- Born: 1908 British India
- Died: 2001 (aged 92–93)
- Occupations: Social reformer, writer
- Parent(s): Mullamangalath Keralan Bhattathiripad, Arya Antharjanam

= M. R. Bhattathiripad =

Indian social reformer, cultural leader and Malayalam writer

Mullamangalath Raman Bhattathiripad (1908–2001) was an Indian social reformer, cultural leader and a Malayalam writer.

== Biography ==
He was born in 1908 Kerala with limited resources due to which he received only nominal education.

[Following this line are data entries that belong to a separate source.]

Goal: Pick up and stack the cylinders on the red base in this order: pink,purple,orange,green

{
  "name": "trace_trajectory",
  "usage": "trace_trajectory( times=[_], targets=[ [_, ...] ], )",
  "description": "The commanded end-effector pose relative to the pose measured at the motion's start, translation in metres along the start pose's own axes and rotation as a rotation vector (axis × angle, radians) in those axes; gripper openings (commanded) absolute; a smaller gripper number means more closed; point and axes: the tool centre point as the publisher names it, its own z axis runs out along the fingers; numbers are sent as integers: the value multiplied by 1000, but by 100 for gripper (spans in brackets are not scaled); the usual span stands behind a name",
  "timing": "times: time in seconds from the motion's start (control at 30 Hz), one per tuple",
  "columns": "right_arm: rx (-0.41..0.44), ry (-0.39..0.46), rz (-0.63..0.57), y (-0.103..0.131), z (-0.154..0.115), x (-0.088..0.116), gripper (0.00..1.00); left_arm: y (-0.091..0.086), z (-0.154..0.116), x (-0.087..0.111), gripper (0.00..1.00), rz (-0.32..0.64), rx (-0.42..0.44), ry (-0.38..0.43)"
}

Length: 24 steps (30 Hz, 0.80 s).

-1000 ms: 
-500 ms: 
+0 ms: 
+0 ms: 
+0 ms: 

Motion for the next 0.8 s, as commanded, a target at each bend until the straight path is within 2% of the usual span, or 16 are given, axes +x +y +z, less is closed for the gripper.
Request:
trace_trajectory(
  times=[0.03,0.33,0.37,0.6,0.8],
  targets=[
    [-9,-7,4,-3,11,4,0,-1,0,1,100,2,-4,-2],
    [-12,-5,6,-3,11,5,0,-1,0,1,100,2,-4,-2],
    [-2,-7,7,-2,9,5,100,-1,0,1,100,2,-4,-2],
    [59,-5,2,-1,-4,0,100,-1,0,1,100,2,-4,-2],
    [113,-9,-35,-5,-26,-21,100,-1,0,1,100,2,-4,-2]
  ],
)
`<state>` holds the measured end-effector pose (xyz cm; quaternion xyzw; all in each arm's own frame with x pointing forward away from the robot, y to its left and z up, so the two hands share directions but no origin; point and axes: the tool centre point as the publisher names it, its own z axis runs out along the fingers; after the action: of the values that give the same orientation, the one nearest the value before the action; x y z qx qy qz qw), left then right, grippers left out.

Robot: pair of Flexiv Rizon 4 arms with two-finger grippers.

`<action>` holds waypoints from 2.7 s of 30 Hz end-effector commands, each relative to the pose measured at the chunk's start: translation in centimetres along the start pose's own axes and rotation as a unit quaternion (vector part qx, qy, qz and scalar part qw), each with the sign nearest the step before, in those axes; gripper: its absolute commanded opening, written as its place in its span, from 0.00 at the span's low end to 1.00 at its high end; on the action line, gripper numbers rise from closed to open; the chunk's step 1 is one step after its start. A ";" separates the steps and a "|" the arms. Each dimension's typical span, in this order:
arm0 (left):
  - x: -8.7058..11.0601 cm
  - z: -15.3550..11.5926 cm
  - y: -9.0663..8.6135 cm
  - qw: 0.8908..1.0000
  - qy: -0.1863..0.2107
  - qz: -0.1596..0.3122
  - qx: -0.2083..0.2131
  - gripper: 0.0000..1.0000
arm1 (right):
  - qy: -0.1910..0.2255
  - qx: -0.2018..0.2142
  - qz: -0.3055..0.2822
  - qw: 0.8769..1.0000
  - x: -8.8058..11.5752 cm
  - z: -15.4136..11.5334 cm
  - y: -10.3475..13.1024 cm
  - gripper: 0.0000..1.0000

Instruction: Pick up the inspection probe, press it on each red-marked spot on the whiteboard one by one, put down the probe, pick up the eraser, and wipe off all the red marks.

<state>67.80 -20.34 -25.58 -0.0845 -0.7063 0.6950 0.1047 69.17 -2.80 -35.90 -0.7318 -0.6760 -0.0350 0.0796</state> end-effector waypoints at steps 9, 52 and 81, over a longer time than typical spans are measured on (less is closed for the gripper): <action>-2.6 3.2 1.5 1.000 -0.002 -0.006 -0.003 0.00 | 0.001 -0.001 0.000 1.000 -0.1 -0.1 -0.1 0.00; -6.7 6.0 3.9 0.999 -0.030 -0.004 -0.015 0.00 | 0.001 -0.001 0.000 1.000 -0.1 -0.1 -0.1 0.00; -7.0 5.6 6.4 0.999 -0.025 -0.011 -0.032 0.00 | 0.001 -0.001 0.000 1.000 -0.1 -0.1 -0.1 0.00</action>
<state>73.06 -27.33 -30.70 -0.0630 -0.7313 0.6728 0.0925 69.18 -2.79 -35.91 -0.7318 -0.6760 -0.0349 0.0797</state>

He joined Yogakshema Sabha and worked with V. T. Bhattathiripad and his brother Premji. He was also an active member of Purogamana Sahitya Prasthanam. When widow marriage was considered a taboo in Nambuthiri community, he married Uma Antharjanam, younger sister of VT's wife Sreedevi Antharjanam, on 13 September 1934. This was the first known widow marriage in the Kerala Nambuthiri community. The ceremony, though boycotted by orthodox Nambudiris, was attended by Arya Pallam and M. C. Joseph. Bhattathiripad's younger brother Premji later followed his brother in 1943 by marrying a 27-year old widow named Arya Antharjanam.

When Kerala Sangeetha Nataka Akademi started its flagship publication, Keli in 1963, Bhattathiripad was the first editor.

He died on 8 October 2001, aged 93. He is survived by his three daughters. His wife predeceased him in 1996. His brother Premji also predeceased him.

==Works==
MRB wrote 14 books.

- Ente Omana – Play – 1927
- Marakkudakkullile Maha Narakam – Play – 1927
- Mazhavillu – Short stories – 1931
- Valkannadi – Novel – 1931
- Mukhachayakal – Travelogue – 1954
- Mula pottiya vithukal – Travelogue – 1956
- Kinavil oru yathra – Travelogue – 1962
- Kavisaparya – Travelogue – 1962
- Thamarayithalukal – Travelogue – 1967
- Ilakal Poovukal – Travelogue – 1969
- Valapottukal – Poetic memoirs – 1968
- Suvarnachaayakal

==Awards and recognitions==
He was a recipient of the Kerala Sangeetha Nadaka Academy Award, the Kerala Sahithya Academy Award (1992), the Basheer Puraskaram, and the Deviprasadam Trust Award.